Task details: Restate word for word the lines of the data below, from the first through the one that has "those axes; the".

Data under study:
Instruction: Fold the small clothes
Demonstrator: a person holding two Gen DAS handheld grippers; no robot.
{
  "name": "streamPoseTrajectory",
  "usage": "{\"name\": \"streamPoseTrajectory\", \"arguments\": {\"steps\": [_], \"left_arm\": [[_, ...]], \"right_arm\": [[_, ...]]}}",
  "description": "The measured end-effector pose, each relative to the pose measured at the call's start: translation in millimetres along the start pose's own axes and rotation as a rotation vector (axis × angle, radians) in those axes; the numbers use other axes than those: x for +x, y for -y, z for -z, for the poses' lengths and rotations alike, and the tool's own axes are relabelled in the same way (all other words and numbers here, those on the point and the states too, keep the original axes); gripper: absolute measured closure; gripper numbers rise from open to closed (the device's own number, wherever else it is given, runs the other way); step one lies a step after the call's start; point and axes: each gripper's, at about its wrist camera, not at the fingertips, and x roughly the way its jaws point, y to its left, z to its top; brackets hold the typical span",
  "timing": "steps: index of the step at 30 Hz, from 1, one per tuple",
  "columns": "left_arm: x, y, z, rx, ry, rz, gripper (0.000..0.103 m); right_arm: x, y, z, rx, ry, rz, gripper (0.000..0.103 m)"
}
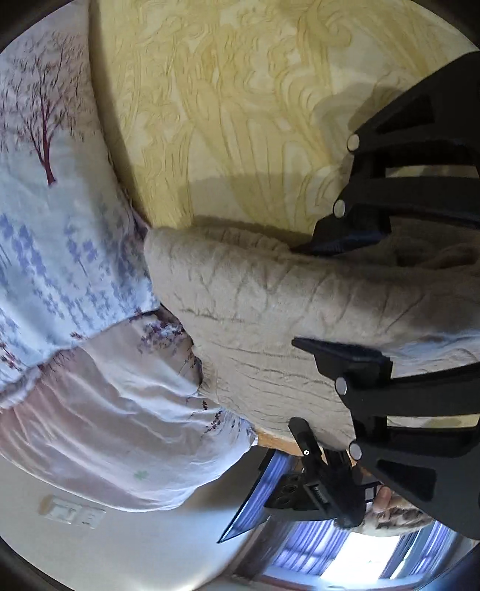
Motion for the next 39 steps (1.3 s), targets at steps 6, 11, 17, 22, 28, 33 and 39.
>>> {"name": "streamPoseTrajectory", "arguments": {"steps": [6, 11, 17, 22, 28, 33, 39], "left_arm": [[-36.0, 19.3, 14.7, 0.135, 0.124, -0.084, 0.027], [-50.5, 25.5, 29.4, 0.176, 0.174, -0.139, 0.024], [-65.5, 29.4, 57.1, 0.245, 0.246, -0.244, 0.019], [-69.6, 32.6, 84.6, 0.300, 0.262, -0.320, 0.011], [-71.1, 35.7, 117.7, 0.337, 0.264, -0.422, 0.002], [-65.4, 38.2, 135.4, 0.351, 0.227, -0.462, 0.002], [-49.8, 43.7, 147.8, 0.363, 0.173, -0.502, 0.002]], "right_arm": [[-12.5, -0.2, -6.3, 0.010, 0.068, -0.002, 0.072], [-14.3, -25.7, -9.1, -0.134, 0.156, 0.145, 0.094], [6.2, -7.5, -12.9, -0.089, 0.101, 0.257, 0.095], [5.8, -12.0, -17.1, -0.094, 0.086, 0.297, 0.081], [-37.0, -26.7, 15.5, -0.137, 0.182, 0.355, 0.038], [-73.3, -42.3, 59.5, -0.193, 0.285, 0.407, 0.014], [-73.5, -64.5, 103.5, -0.270, 0.306, 0.503, 0.001]]}}
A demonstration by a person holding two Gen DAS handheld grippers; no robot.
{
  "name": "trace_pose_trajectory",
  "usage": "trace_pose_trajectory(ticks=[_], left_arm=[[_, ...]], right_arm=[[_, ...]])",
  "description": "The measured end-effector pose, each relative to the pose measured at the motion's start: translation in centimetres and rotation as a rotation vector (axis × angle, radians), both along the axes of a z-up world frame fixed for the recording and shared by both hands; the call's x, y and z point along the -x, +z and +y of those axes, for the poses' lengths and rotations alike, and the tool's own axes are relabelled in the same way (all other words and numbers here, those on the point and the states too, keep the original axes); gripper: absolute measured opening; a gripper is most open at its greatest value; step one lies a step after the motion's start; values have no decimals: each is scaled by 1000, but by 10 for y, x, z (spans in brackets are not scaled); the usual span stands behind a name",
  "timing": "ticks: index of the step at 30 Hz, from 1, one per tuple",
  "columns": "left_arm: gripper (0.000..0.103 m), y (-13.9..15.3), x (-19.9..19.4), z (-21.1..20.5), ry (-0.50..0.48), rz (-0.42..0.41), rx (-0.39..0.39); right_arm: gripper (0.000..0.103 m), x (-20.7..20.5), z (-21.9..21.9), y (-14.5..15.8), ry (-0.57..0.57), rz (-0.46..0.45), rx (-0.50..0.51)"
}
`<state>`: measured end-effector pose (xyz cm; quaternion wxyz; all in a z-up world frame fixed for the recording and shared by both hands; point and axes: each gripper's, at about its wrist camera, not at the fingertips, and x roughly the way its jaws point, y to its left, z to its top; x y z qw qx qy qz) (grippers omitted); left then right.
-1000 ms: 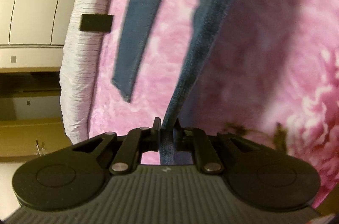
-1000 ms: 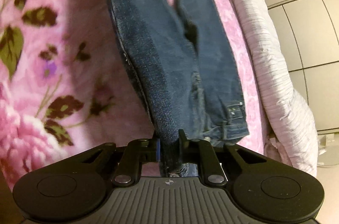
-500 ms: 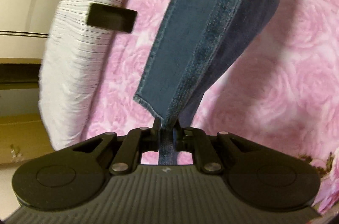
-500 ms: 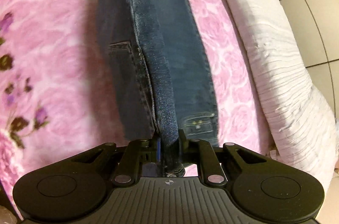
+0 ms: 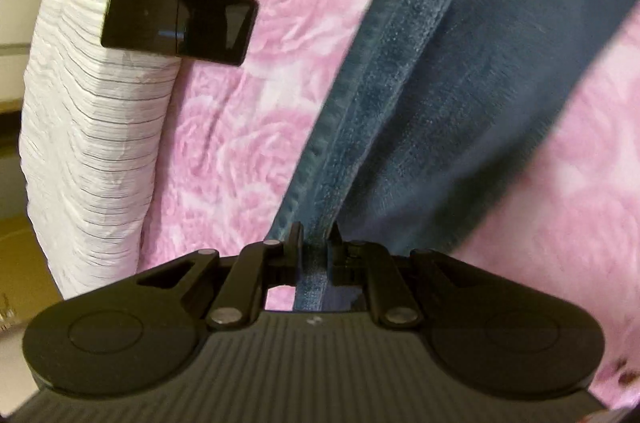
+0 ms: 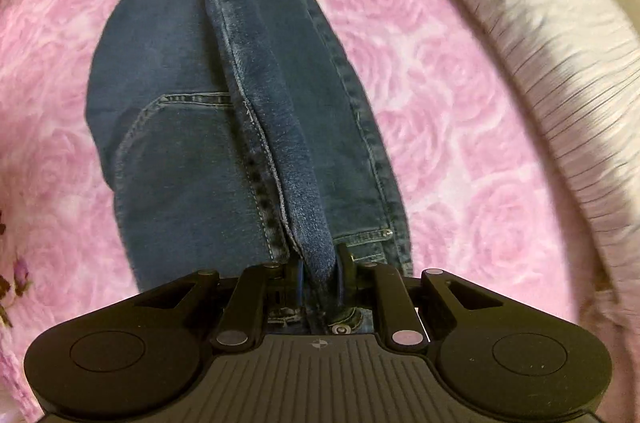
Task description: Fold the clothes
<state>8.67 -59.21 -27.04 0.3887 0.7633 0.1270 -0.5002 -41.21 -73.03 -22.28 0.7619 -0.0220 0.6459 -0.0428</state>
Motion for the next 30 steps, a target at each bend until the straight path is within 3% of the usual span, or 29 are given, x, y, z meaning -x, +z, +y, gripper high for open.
trace_pose_trajectory(ticks=[6, 8, 9, 10, 13, 17, 21, 23, 26, 30], left_arm=[[15, -50, 4, -27, 17, -71, -16], [22, -63, 5, -32, 23, -110, -6], [29, -69, 6, -34, 26, -133, -2], [35, -72, 5, -34, 20, -157, -3], [39, -77, 4, -35, 9, -212, 1], [42, -59, 1, -39, 72, -203, 46], [44, -31, 25, -37, 61, -130, 97], [44, -20, 50, -38, 38, -68, 137], [44, -8, 96, -50, 28, 140, 176], [48, -9, 166, -74, -26, 418, 167]], right_arm=[[20, -1, -36, -47, -95, -45, -33], [37, 3, -41, -55, -150, -71, -1], [37, 6, -42, -56, -187, -89, 20], [39, 12, -46, -54, -240, -121, 26], [59, 32, -54, -37, -434, -235, 52], [59, 76, -46, -2, -689, -362, 150], [59, 136, -22, 22, -951, -465, 115], [60, 159, -11, 20, -1035, -480, 68], [60, 182, -3, 5, -1126, -505, -13], [60, 196, -11, -21, -1203, -559, -75]])
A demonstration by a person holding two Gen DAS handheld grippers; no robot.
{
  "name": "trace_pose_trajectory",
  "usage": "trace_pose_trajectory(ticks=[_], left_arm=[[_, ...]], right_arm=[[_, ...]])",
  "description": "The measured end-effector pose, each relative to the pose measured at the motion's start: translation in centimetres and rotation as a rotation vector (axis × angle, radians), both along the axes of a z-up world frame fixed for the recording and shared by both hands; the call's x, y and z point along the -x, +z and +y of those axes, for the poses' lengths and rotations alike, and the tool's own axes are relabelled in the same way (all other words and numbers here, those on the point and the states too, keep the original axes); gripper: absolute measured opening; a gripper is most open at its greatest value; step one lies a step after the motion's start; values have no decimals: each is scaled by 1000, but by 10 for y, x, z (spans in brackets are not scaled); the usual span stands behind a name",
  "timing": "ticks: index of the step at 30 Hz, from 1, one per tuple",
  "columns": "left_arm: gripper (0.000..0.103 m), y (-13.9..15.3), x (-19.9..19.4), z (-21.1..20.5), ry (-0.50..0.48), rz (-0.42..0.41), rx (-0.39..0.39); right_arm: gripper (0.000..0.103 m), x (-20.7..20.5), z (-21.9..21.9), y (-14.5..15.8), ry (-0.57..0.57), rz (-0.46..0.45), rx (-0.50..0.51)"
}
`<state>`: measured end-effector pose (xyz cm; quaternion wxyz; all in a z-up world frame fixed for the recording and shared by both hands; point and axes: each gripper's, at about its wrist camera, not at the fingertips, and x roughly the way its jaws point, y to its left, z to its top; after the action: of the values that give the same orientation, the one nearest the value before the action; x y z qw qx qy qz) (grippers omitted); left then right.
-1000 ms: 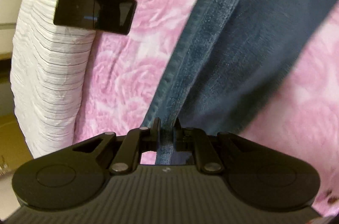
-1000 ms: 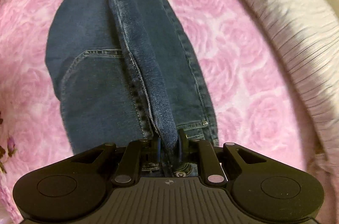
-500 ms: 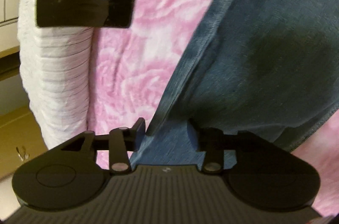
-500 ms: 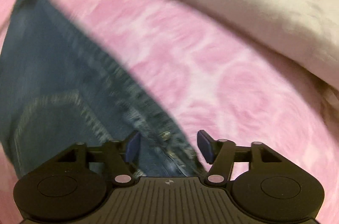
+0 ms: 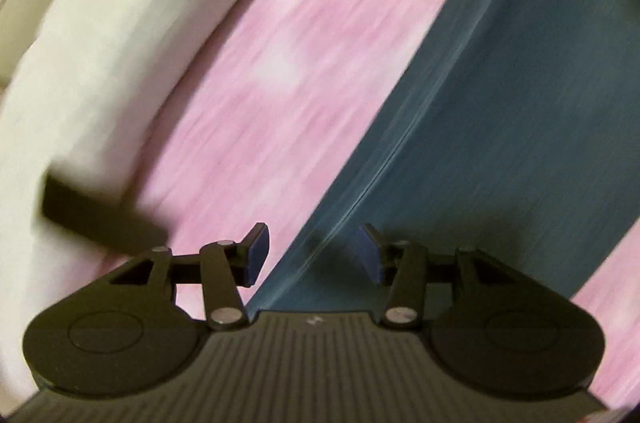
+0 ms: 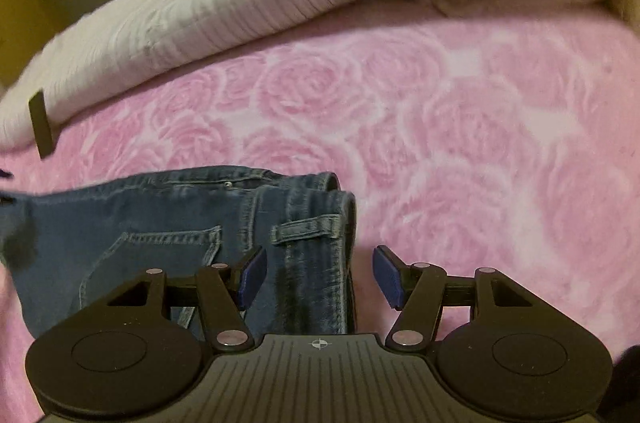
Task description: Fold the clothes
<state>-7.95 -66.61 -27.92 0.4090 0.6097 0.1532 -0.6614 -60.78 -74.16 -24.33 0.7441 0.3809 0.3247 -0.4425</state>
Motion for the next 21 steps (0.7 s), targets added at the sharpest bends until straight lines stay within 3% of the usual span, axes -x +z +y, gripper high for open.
trace_pose_trajectory(ticks=[2, 9, 11, 13, 15, 18, 19, 21], left_arm=[[50, -7, 31, -11, -47, 91, -12], [50, -37, 90, -42, -152, 253, -98], [41, -47, 96, -50, -158, 270, -129], [18, -55, 99, -54, -159, 258, -152], [5, -60, 99, -55, -166, 228, -166], [2, -52, 98, -44, -184, 223, -138], [2, -46, 96, -40, -184, 230, -122], [2, -29, 89, -30, -171, 253, -82]], right_arm=[[60, 7, -8, -9, -25, -49, -21], [60, 10, -18, -29, 17, -132, -43], [60, 12, -17, -29, 31, -157, -44], [59, 13, -17, -29, 39, -163, -44], [59, 16, -17, -31, 16, -181, -50], [59, 18, -18, -35, -35, -206, -71], [48, 15, -16, -33, -39, -192, -71], [42, 8, -10, -21, -28, -168, -50]])
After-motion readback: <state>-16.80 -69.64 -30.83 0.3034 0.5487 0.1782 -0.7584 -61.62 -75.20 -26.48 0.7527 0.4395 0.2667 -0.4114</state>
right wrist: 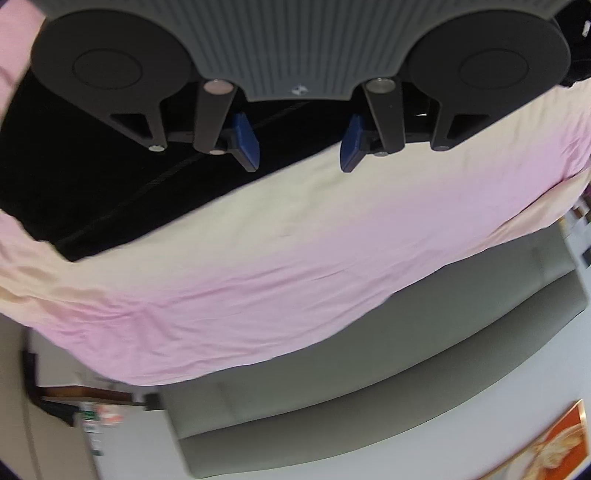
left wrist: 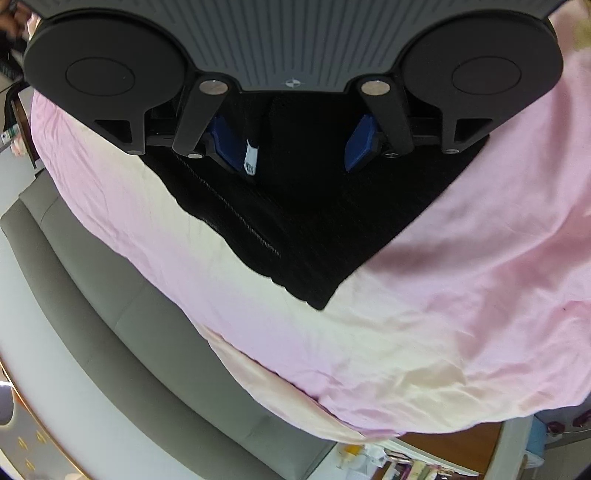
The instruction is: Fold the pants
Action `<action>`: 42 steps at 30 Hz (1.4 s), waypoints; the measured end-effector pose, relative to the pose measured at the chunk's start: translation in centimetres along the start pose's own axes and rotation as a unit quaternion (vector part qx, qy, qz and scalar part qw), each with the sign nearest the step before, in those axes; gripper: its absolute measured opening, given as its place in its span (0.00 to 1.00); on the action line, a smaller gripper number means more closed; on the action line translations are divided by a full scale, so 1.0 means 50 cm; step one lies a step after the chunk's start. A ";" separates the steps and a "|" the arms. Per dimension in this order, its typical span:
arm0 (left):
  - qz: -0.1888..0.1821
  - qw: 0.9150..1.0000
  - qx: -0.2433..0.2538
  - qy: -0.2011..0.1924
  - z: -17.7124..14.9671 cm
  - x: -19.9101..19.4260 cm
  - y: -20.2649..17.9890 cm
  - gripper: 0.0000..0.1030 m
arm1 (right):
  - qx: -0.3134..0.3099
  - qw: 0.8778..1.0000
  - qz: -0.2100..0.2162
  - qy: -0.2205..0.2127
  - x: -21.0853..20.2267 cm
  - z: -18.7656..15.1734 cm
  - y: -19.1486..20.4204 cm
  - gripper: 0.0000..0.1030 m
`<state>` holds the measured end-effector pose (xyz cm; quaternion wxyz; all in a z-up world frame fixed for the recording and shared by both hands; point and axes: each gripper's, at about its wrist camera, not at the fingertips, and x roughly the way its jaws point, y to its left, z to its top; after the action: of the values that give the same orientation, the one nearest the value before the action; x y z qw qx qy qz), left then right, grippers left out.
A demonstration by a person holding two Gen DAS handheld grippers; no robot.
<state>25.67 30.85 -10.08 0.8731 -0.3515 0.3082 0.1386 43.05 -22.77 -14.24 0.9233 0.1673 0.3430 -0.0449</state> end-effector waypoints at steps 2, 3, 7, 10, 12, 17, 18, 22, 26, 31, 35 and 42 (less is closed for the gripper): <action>0.005 1.000 -0.002 -0.003 0.002 -0.005 0.000 0.73 | 0.048 0.998 -0.044 -0.015 -0.030 0.006 -0.107 0.45; 0.007 1.000 -0.003 -0.004 0.000 -0.005 0.001 0.73 | 0.080 0.994 -0.066 -0.023 -0.043 0.007 -0.166 0.45; 0.015 1.000 -0.007 -0.011 -0.008 -0.006 -0.001 0.73 | 0.216 0.969 -0.113 -0.042 -0.073 -0.011 -0.351 0.47; 0.024 0.999 -0.014 -0.030 -0.007 -0.017 0.001 0.72 | 0.278 0.952 -0.116 -0.050 -0.055 -0.015 -0.418 0.47; 0.043 0.997 -0.011 -0.059 -0.005 -0.031 0.000 0.74 | 0.281 0.951 -0.115 -0.051 -0.035 -0.010 -0.430 0.47; 0.067 0.995 0.000 -0.068 0.001 -0.016 0.005 0.77 | 0.281 0.952 -0.111 -0.053 0.015 0.003 -0.419 0.47; 0.071 0.995 0.002 -0.067 -0.002 -0.010 0.005 0.77 | 0.281 0.951 -0.113 -0.053 0.027 0.006 -0.423 0.47; 0.087 0.994 0.019 -0.064 -0.010 0.010 0.000 0.81 | 0.291 0.950 -0.108 -0.037 0.074 0.008 -0.440 0.47; 0.098 0.992 0.042 -0.070 -0.020 0.016 -0.008 0.82 | 0.298 0.950 -0.090 0.001 0.114 0.005 -0.460 0.48; 0.107 0.989 0.056 -0.081 -0.024 0.019 -0.015 0.81 | 0.300 0.951 -0.058 -0.037 0.072 0.037 -0.489 0.00; 0.087 0.991 0.047 -0.086 -0.019 0.008 -0.014 0.80 | 0.284 0.949 -0.031 -0.135 -0.020 0.078 -0.499 0.00; 0.083 0.992 0.042 -0.085 -0.012 0.003 -0.013 0.79 | 0.268 0.949 -0.168 -0.006 0.037 0.019 -0.528 0.02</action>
<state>25.81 29.96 -10.15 0.8955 -0.2750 0.2662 0.2273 39.85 -47.84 -22.12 0.8257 0.3484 0.3354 -0.2906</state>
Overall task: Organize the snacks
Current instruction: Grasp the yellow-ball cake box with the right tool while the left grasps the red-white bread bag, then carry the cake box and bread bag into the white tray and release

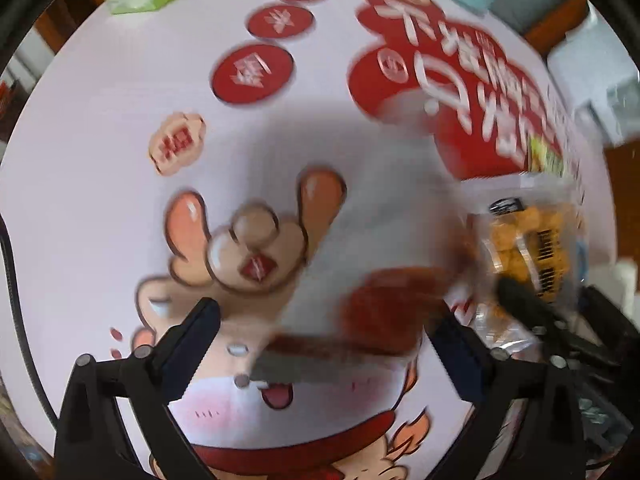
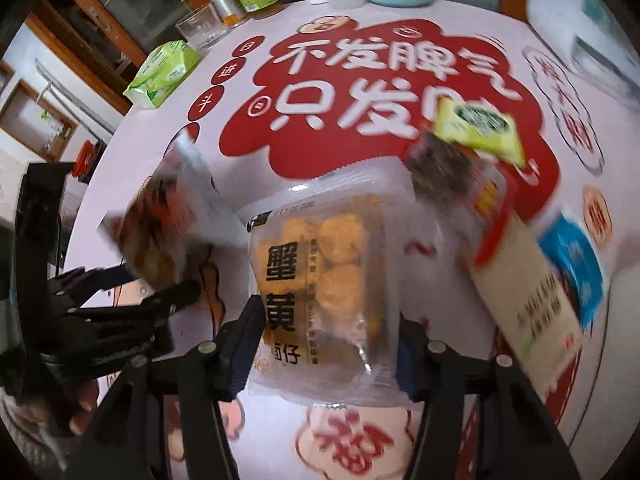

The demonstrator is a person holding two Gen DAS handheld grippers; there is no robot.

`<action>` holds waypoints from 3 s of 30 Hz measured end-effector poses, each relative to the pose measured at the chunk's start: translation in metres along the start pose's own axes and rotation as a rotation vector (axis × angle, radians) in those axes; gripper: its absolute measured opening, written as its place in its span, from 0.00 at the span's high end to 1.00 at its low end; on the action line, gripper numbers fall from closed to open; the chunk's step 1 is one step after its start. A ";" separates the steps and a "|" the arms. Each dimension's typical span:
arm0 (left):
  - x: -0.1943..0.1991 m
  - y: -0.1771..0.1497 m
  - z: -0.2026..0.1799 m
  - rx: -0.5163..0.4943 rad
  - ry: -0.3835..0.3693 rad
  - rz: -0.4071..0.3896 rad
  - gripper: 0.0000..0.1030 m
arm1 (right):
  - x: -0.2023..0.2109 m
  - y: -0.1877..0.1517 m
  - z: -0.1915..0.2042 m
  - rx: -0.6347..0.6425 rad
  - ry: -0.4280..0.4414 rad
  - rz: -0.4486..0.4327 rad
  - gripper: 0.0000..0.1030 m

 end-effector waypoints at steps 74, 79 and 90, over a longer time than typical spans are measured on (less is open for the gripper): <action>0.104 -0.042 -0.085 -0.339 -0.027 -0.167 0.58 | 0.116 -0.064 -0.020 -0.084 0.032 -0.179 0.53; 0.134 -0.081 -0.125 -0.427 -0.081 -0.189 0.58 | 0.170 -0.090 -0.050 -0.107 -0.044 -0.256 0.53; 0.191 -0.166 -0.288 -0.677 -0.215 -0.262 0.58 | 0.282 -0.164 -0.177 -0.259 -0.339 -0.362 0.53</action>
Point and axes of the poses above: each gripper's, at about its wrist camera, not at the fingertips, and x roughly against the way its jaws point, z to its left, y to its top, the point moved 8 cm from there along -x, roughly the way its jaws point, and after that the axes turned 10 degrees about x, right-handed, at the moved point
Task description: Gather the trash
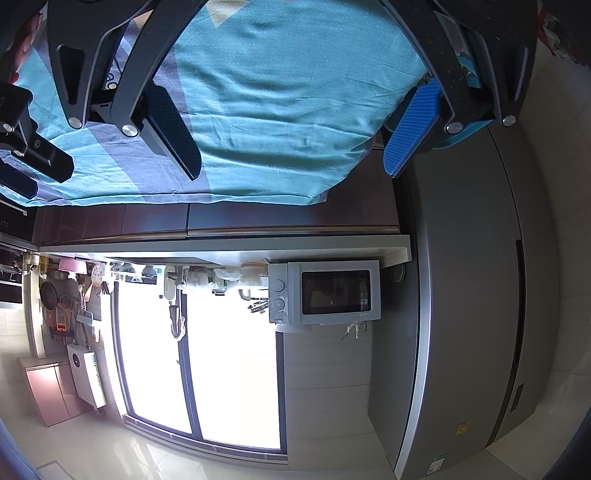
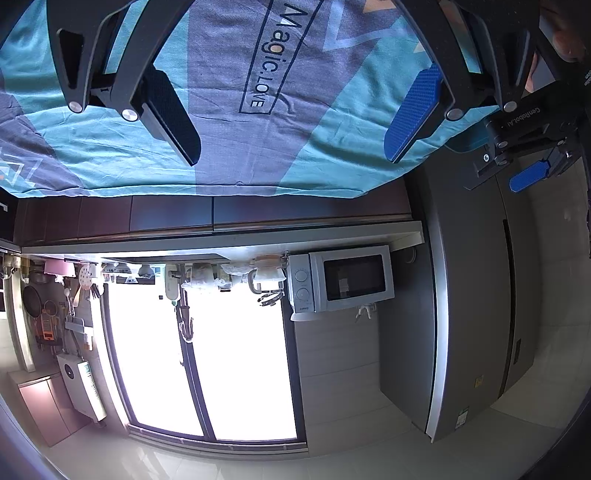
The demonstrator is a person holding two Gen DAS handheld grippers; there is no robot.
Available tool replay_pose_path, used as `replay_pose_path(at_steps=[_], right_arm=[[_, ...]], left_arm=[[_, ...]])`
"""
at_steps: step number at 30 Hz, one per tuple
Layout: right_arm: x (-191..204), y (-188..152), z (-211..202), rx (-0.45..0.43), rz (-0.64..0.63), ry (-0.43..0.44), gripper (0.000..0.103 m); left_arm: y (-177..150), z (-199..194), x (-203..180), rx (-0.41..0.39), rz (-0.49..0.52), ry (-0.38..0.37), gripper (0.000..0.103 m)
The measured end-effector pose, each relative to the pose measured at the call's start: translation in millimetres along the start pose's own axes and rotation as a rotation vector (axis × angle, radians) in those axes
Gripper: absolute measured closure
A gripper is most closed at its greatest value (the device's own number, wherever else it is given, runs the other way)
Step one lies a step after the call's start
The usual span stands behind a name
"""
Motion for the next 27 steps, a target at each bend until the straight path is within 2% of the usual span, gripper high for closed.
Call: replay_pose_path(at_steps=[27], right_arm=[[-0.1,1.4,1.0,-0.008,0.001,-0.005,0.007]], left_arm=[[2.4,-2.0,0.3,-0.009,-0.003,0.003,0.006]])
Point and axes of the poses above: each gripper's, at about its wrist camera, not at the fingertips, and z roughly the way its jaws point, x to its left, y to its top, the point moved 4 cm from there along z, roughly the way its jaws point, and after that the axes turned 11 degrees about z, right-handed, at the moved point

Expected answer:
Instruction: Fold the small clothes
Demonstrator: a person holding two Gen DAS handheld grippers; no robot.
{
  "name": "streamPoseTrajectory",
  "usage": "{\"name\": \"streamPoseTrajectory\", \"arguments\": {\"steps\": [_], \"left_arm\": [[_, ...]], \"right_arm\": [[_, ...]]}}",
  "description": "The measured end-effector pose, each relative to the pose measured at the call's start: translation in millimetres along the start pose's own axes and rotation as a rotation vector (axis × angle, radians) in those axes; the numbers use other axes than those: x for +x, y for -y, z for -z, for the poses' lengths and rotations alike, and the tool's own axes are relabelled in the same way (all other words and numbers here, those on the point and the states too, keep the original axes); gripper: absolute measured closure; gripper numbers rise from open to closed (the device's own number, wherever else it is given, runs the other way); step one lies a step after the call's start; point and axes: each gripper's, at about its wrist camera, not at the fingertips, and x roughly the way its jaws point, y to its left, z to its top; brackets hold the typical span",

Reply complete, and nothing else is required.